• [Work task]
Copy out every line below without alteration.

• [Recorded information]
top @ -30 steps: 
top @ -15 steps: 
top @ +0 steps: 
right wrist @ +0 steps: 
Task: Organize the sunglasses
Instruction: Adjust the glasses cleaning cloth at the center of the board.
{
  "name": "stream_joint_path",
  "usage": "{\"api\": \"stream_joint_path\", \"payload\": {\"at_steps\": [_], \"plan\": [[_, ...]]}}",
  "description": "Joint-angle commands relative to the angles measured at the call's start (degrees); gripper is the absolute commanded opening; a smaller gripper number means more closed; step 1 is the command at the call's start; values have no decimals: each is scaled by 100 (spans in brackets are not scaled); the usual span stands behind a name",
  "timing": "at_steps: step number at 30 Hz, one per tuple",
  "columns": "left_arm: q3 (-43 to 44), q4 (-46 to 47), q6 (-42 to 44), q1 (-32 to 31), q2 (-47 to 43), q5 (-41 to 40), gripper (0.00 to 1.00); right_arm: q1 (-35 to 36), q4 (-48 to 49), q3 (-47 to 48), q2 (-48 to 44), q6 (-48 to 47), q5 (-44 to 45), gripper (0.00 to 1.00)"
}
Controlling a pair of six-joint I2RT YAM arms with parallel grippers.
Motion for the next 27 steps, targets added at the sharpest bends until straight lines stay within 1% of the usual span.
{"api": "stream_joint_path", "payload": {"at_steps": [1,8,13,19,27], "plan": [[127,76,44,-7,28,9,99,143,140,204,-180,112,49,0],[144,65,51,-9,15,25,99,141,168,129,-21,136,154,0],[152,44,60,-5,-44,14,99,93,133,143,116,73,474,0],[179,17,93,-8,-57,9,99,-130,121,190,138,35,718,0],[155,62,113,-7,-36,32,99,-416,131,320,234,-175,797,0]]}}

• [Output of the task]
top @ -30 steps: 
top @ -15 steps: 
top @ +0 steps: 
right wrist @ +0 steps: 
Task: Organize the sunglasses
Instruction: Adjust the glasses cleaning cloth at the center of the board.
{
  "name": "stream_joint_path",
  "usage": "{\"api\": \"stream_joint_path\", \"payload\": {\"at_steps\": [_], \"plan\": [[_, ...]]}}",
  "description": "Joint-angle commands relative to the angles measured at the call's start (degrees); gripper is the absolute commanded opening; a smaller gripper number means more closed; step 1 is the command at the call's start; values have no decimals: each is scaled by 100 (spans in brackets are not scaled); the usual span stands behind a name",
  "timing": "at_steps: step number at 30 Hz, one per tuple",
  "columns": "left_arm: q3 (-43 to 44), q4 (-46 to 47), q6 (-42 to 44), q1 (-32 to 31), q2 (-47 to 43), q5 (-41 to 40), gripper (0.00 to 1.00); right_arm: q1 (-35 to 36), q4 (-48 to 49), q3 (-47 to 48), q2 (-48 to 44), q6 (-48 to 47), q5 (-44 to 45), gripper (0.00 to 1.00)"
}
Controlling a pair of six-joint I2RT YAM arms with parallel grippers.
Motion for the next 27 steps, targets added at the sharpest bends until straight lines stay within 1% of the usual span.
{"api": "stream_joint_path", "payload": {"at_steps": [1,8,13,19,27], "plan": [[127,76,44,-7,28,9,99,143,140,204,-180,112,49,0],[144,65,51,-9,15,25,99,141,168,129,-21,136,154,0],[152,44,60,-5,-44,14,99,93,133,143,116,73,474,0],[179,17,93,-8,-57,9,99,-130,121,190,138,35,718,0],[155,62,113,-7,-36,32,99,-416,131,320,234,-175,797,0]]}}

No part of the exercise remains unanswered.